Aim of the task:
No pictures, nothing altered: return the data below.

Source material:
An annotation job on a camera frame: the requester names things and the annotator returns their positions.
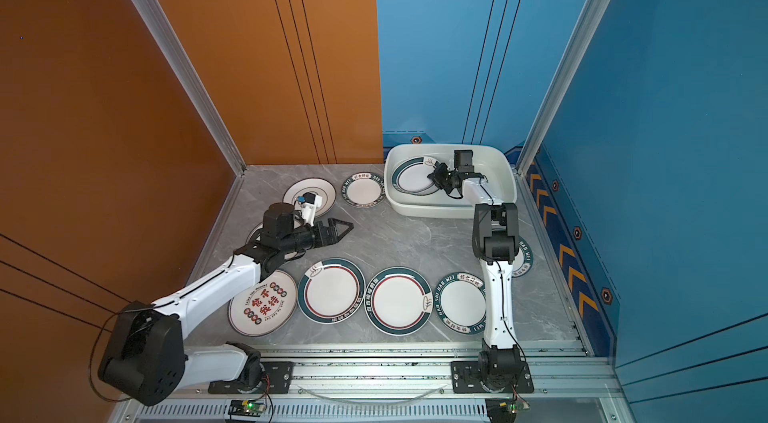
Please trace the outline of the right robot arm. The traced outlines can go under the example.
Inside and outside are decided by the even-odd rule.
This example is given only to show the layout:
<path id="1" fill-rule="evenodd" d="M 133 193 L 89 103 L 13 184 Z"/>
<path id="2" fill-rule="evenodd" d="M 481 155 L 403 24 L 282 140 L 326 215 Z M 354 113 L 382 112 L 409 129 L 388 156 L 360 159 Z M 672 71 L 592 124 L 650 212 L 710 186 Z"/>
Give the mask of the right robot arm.
<path id="1" fill-rule="evenodd" d="M 513 322 L 513 266 L 521 253 L 517 205 L 495 195 L 470 150 L 455 151 L 453 165 L 438 164 L 429 179 L 448 197 L 474 205 L 471 246 L 486 289 L 479 379 L 492 392 L 531 394 L 533 379 Z"/>

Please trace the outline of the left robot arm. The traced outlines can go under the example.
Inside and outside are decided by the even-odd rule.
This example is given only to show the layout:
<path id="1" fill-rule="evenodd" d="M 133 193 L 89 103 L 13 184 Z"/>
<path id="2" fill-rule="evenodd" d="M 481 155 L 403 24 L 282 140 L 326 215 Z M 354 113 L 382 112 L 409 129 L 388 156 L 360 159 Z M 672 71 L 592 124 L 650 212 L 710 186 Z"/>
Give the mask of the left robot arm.
<path id="1" fill-rule="evenodd" d="M 134 301 L 109 316 L 113 328 L 101 359 L 89 362 L 89 380 L 100 380 L 145 406 L 203 383 L 258 388 L 264 373 L 258 350 L 236 342 L 194 349 L 185 340 L 238 294 L 307 251 L 339 243 L 354 228 L 337 218 L 316 221 L 311 212 L 289 203 L 270 205 L 261 229 L 220 267 L 151 304 Z"/>

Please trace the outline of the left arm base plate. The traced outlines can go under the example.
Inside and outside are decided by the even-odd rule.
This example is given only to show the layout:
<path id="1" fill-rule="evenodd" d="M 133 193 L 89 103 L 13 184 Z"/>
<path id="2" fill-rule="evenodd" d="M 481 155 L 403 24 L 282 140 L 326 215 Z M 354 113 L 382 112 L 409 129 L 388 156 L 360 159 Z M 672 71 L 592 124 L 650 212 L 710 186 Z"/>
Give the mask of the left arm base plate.
<path id="1" fill-rule="evenodd" d="M 235 380 L 214 381 L 208 386 L 209 394 L 263 394 L 282 395 L 290 389 L 294 363 L 290 361 L 261 361 L 247 365 Z"/>

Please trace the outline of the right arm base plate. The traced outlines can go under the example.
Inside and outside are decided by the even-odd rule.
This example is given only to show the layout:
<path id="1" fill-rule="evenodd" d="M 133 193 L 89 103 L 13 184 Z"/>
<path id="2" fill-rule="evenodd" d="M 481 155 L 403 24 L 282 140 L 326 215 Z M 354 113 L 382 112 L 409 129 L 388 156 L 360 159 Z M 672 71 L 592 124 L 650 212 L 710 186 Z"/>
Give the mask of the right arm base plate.
<path id="1" fill-rule="evenodd" d="M 453 361 L 450 363 L 452 390 L 456 394 L 495 393 L 532 394 L 535 391 L 533 377 L 526 363 L 509 371 L 483 372 L 478 361 Z"/>

Answer to this task:
An annotation job on a camera frame: the requester names things and the annotator returns their positions.
Please trace the outline of the right robot arm. The traced outlines can go under the example.
Inside and outside are decided by the even-odd rule.
This example is given only to show the layout:
<path id="1" fill-rule="evenodd" d="M 133 193 L 89 103 L 13 184 Z"/>
<path id="2" fill-rule="evenodd" d="M 481 155 L 403 24 L 282 140 L 326 215 Z M 354 113 L 382 112 L 409 129 L 388 156 L 360 159 Z M 672 71 L 592 124 L 650 212 L 710 186 Z"/>
Give the mask of the right robot arm.
<path id="1" fill-rule="evenodd" d="M 513 322 L 513 266 L 521 253 L 517 205 L 495 195 L 470 150 L 455 151 L 453 165 L 438 164 L 429 179 L 448 197 L 474 205 L 471 246 L 486 289 L 479 379 L 492 392 L 531 394 L 533 379 Z"/>

Please trace the outline of the left robot arm. The traced outlines can go under the example.
Inside and outside are decided by the even-odd rule.
This example is given only to show the layout:
<path id="1" fill-rule="evenodd" d="M 133 193 L 89 103 L 13 184 Z"/>
<path id="2" fill-rule="evenodd" d="M 481 155 L 403 24 L 282 140 L 326 215 Z M 354 113 L 382 112 L 409 129 L 388 156 L 360 159 Z M 672 71 L 592 124 L 650 212 L 710 186 Z"/>
Give the mask of the left robot arm.
<path id="1" fill-rule="evenodd" d="M 134 301 L 109 316 L 113 328 L 101 359 L 89 362 L 89 380 L 100 380 L 145 406 L 203 383 L 258 388 L 264 373 L 258 350 L 236 342 L 194 349 L 185 340 L 238 294 L 307 251 L 339 243 L 354 228 L 337 218 L 316 221 L 311 212 L 289 203 L 270 205 L 261 229 L 220 267 L 151 304 Z"/>

Please trace the outline of the left arm base plate. The traced outlines can go under the example.
Inside and outside are decided by the even-odd rule.
This example is given only to show the layout:
<path id="1" fill-rule="evenodd" d="M 133 193 L 89 103 L 13 184 Z"/>
<path id="2" fill-rule="evenodd" d="M 481 155 L 403 24 L 282 140 L 326 215 Z M 354 113 L 382 112 L 409 129 L 388 156 L 360 159 Z M 672 71 L 592 124 L 650 212 L 710 186 Z"/>
Give the mask of the left arm base plate.
<path id="1" fill-rule="evenodd" d="M 235 380 L 214 381 L 208 386 L 209 394 L 263 394 L 282 395 L 290 389 L 294 363 L 290 361 L 261 361 L 247 365 Z"/>

Please trace the outline of the right arm base plate. The traced outlines can go under the example.
Inside and outside are decided by the even-odd rule.
This example is given only to show the layout:
<path id="1" fill-rule="evenodd" d="M 133 193 L 89 103 L 13 184 Z"/>
<path id="2" fill-rule="evenodd" d="M 481 155 L 403 24 L 282 140 L 326 215 Z M 354 113 L 382 112 L 409 129 L 388 156 L 360 159 Z M 672 71 L 592 124 L 650 212 L 710 186 Z"/>
Give the mask of the right arm base plate.
<path id="1" fill-rule="evenodd" d="M 453 361 L 450 363 L 452 390 L 456 394 L 495 393 L 532 394 L 535 391 L 533 377 L 526 363 L 509 371 L 483 372 L 478 361 Z"/>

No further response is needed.